In problem Digits & Magic, we need to calculate, how many digits have number A^B in number system with base i for 2 \le i \le 20.
Obvious solution:
-
If a=0, then all answers are 0;
-
If a>0, then ans_i = \lfloor1+\log_i A^B\rfloor = \lfloor1+B\log_i A\rfloor = \left\lfloor1+B\cdot\dfrac{\ln A}{\ln i}\right\rfloor.
But in the second part, there is precision error: computer can’t store all infinite number of digits, so float numbers can be a bit incorrect. And I’ll prove that all accepted solutions and author’s solution are wrong.
For example, let A=1000, i=10. Then A^B = 1000^B = 10^{3B}. This number in decimal system is “one and 3B zeros”, so it is 3B+1 digits.

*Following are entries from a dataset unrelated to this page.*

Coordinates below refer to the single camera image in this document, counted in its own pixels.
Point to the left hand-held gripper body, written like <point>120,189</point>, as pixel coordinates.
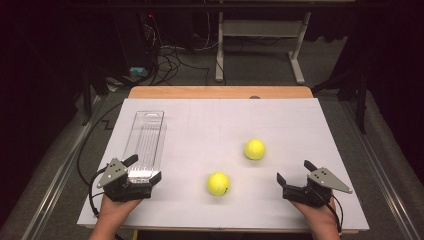
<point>117,181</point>

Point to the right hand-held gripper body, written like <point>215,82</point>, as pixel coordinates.
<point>315,188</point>

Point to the clear plastic container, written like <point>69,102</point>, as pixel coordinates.
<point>146,146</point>

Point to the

Really, ans_i = \lfloor1+B\log_i A\rfloor = \lfloor1+B\log_{10}1000\rfloor = \lfloor1+3B\rfloor = 3B+1.
I wrote this solution: CodeChef: Practical coding for everyone. It uses such approach and gets AC:
if(a==0)
{
for(int i=2;i<=20;i++)
cout<<1<<" ";
}
else
{
for(int i=2;i<=20;i++)
cout<<int(1+b*(log(a)/log(i)))<<" ";
}
Then I added that for A=1000 and i=10, answer is 3B+1: CodeChef: Practical coding for everyone. This solution must be AC too, but it gets WA:
if(a==0)
{
for(int i=2;i<=20;i++)
cout<<1<<" ";
}
else
{
for(int i=2;i<=20;i++)
if(a==1000&&i==10)
cout<<3*b+1<<" ";
else
cout<<int(1+b*(log(a)/log(i)))<<" ";
}
And then I replaced 3B+1 with 3B: CodeChef: Practical coding for everyone.
This solution must get WA, but it gets AC:
if(a==0)
{
for(int i=2;i<=20;i++)
cout<<1<<" ";
}
else
{
for(int i=2;i<=20;i++)
if(a==1000&&i==10)
cout<<3*b<<" ";
else
cout<<int(1+b*(log(a)/log(i)))<<" ";
}
If I am not mistaken, all accepted solutions and author’s solution are wrong. Does anyone know correct solution?
UPD. You can run my code with some values of B and see that it outputs 3B. For example: Ry3ijc - Online C++0x Compiler & Debugging Tool - Ideone.com (B=100000).